Belum lama ini Badan Nasional Penanggulangan Bencana (BNPB) melaunching Hari Kesiapsiagaan Bencana (HKB). BNPB menginisiasi Hari Kesiapsiagaan Bencana dengan mengajak semua pihak meluangkan satu hari untuk melakukan latihan kesiapsiagaan bencana secara serentak pada 26 April.
Inisiasi dari BNPB menjadikan tanggal 26 April sebagai Hari Kesiapsiagaan Bencana tersebut bertujuan untuk membudayakan latihan secara terpadu, terencana dan berkesinambungan guna meningkatkan kesadaran, kewaspadaan dan kesiapsiagaan masyarakat menuju Indonesia Tangguh Bencana.
Dr. Agung Harijoko., S.T., M.Eng, Kepala Pusat Studi Bencana UGM, berpendapat kesiapsiagaan bencana adalah bagian dari usaha penurunan risiko bencana. Komponen risiko bencana tersebut adalah adanya ancaman atau bahaya, kerentanan dan kapasitas.
Dari ketiga komponen tersebut, menurutnya, yang bisa ditingkatkan dalam rangka menurunkan risiko bencana adalah kapasitas. Peningkatan kapasitas ini salah satunya adalah meningkatkan kesiapsiagaan masyarakat.
“Kesiapsiagaan harus selalu ditingkatkan dan pada umumnya dilakukan pada saat bahaya belum terjadi,” ujarnya di Kampus UGM, Selasa (27/4).
Ia berpendapat inisiasi dari BNPB soal Hari Kesiapsiagaan Bencana ini penting, sebab semua pihak akan diingatkan untuk selalu meningkatkan kesiapsiagaan. Peningkatan kesiapsiagaan tidak boleh kendor dan setiap saat harus dilakukan.
“Dengan adanya inisiasi untuk meluangkan waktu akan selalu mengingatkan kita akan pentingnya peningkatan kesiapsiagaan,” katanya.
Hal lumrah yang sering terjadi, menurutnya, sesuatu yang sudah dilakukan kemudian tidak terjadi ancaman bencana biasanya manusia jadi lengah, padahal yang sering terjadi bahaya bencana datang tidak dengan pemberitahuan.
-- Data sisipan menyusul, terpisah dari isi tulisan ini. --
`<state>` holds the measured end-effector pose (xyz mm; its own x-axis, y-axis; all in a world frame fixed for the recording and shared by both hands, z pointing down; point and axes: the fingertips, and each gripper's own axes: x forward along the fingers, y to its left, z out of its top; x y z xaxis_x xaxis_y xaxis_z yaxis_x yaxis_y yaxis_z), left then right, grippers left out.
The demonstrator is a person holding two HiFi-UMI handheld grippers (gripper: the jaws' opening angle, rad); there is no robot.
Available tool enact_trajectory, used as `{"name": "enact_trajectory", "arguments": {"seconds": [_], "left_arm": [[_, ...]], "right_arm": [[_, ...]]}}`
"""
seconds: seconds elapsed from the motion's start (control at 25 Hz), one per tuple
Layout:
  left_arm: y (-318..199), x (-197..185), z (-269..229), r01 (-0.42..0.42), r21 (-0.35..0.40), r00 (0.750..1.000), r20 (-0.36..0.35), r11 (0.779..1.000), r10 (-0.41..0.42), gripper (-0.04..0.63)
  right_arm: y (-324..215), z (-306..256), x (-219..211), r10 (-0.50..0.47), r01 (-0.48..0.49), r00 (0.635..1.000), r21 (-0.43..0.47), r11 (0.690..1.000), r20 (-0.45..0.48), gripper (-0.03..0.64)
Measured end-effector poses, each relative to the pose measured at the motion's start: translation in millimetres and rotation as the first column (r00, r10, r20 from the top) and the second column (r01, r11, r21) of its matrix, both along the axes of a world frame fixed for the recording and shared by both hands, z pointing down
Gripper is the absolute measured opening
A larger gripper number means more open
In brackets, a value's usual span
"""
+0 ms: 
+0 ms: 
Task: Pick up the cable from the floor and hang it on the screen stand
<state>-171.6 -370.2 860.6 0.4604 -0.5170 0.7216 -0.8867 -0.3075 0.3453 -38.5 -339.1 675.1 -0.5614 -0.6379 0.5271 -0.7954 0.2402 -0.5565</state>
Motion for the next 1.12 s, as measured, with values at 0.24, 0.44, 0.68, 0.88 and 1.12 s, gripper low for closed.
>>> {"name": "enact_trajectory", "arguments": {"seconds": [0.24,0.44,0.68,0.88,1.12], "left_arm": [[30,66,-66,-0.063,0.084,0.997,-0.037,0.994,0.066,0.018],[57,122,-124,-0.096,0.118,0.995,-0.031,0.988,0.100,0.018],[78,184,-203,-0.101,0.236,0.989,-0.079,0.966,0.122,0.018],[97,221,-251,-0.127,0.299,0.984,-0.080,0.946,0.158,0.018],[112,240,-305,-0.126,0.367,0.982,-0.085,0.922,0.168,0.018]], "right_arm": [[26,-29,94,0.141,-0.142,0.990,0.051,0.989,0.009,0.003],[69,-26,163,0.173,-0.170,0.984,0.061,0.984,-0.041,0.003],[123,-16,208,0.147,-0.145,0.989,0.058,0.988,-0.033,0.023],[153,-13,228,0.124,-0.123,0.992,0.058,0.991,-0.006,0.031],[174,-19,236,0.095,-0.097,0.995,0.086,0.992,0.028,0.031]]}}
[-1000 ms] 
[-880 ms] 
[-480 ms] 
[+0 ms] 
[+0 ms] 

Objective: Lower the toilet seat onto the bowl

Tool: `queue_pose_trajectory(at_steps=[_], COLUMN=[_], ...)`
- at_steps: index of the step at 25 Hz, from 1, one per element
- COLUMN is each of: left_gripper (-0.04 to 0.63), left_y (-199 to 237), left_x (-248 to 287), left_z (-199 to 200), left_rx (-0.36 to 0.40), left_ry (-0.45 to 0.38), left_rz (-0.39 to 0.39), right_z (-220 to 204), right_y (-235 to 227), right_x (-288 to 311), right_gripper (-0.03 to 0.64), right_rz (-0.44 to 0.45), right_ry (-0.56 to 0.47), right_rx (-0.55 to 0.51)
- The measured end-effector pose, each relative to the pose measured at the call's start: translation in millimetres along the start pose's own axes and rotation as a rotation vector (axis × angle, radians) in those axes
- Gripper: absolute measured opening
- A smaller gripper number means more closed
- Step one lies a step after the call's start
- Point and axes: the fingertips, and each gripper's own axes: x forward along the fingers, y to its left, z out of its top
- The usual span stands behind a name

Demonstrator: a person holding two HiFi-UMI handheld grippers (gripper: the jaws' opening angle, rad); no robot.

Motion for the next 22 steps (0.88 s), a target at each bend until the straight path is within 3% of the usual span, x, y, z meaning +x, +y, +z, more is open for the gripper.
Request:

Oleh karena itu, sebagai antisipasi semua pihak diajak untuk menjaga semangat kesiapsiagaan dengan cara-cara saling mengingatkan.
Ia mengakui dengan adanya pandemi Covid-19 yang juga sebagai suatu bencana sedikit banyak menurunkan kesiapsiagaan terhadap bencana alam karena bencana alam terkadang datang serta tidak akan memandang apakah sedang ada pandemi atau tidak.
Adanya pandemi Covid-19 yang cukup panjang (1 tahun) dan belum memperlihatkan tanda-tanda akan berakhir tentu membuat konsentrasi atau perhatian terhadap kesiapsiagaan bencana alam menurun. Belum lagi dengan adanya pandemi maka ada prosedur-prosedur baru yang harus ditempuh dan diselaraskan dalam kesiapsiagaan menghadapi bencana alam.
“Karenanya jika latihan bersama sulit dilakukan, paling tidak setiap individu atau dalam satu keluarga bisa mempersiapkan kesiapsiagaan terhadap bencana secara mandiri. Pengalaman mengajarkan kemampuan untuk menyelamatkan diri sendiri bisa mengurangi jumlah korban, walaupun tidak berarti tidak memperhitungkan keselamatan orang lain,” terangnya.
Agung Harijoko menandaskan masyarakat biasanya lebih siap menghadapi bencana jika di daerahnya seringkali terjadi bencana. Kondisi ini akan berbeda dengan daerah/ wilayah yang mengalami bencana alam dengan dengan periode perulangan dalam kurun waktu yang panjang dan ini menjadikan masyarakat lupa bahwa di daerah mereka pernah terjadi bencana.
“Sebagai contoh di Indonesia selama ini bencana meteorologi lebih banyak berupa banjir, tetapi jarang terjadi siklon tropis yang melanda daratan sehingga kesiapsiagaan masih rendah karena kurangnya antisipasi,” paparnya.
Untuk itu ia berharap sosialisasi dan peringatan ancaman bahaya dan juga propaganda kesiapsiagaan bencana harus selalu digalakkan. Perlu terus diadakan sebagai propaganda peningkatan kesiapsiagaan.
“Kesiapsiagaan dalam arti luas dan kepada semua kalangan karena bencana tidak akan pilih-pilih korbannya,” imbuhnya.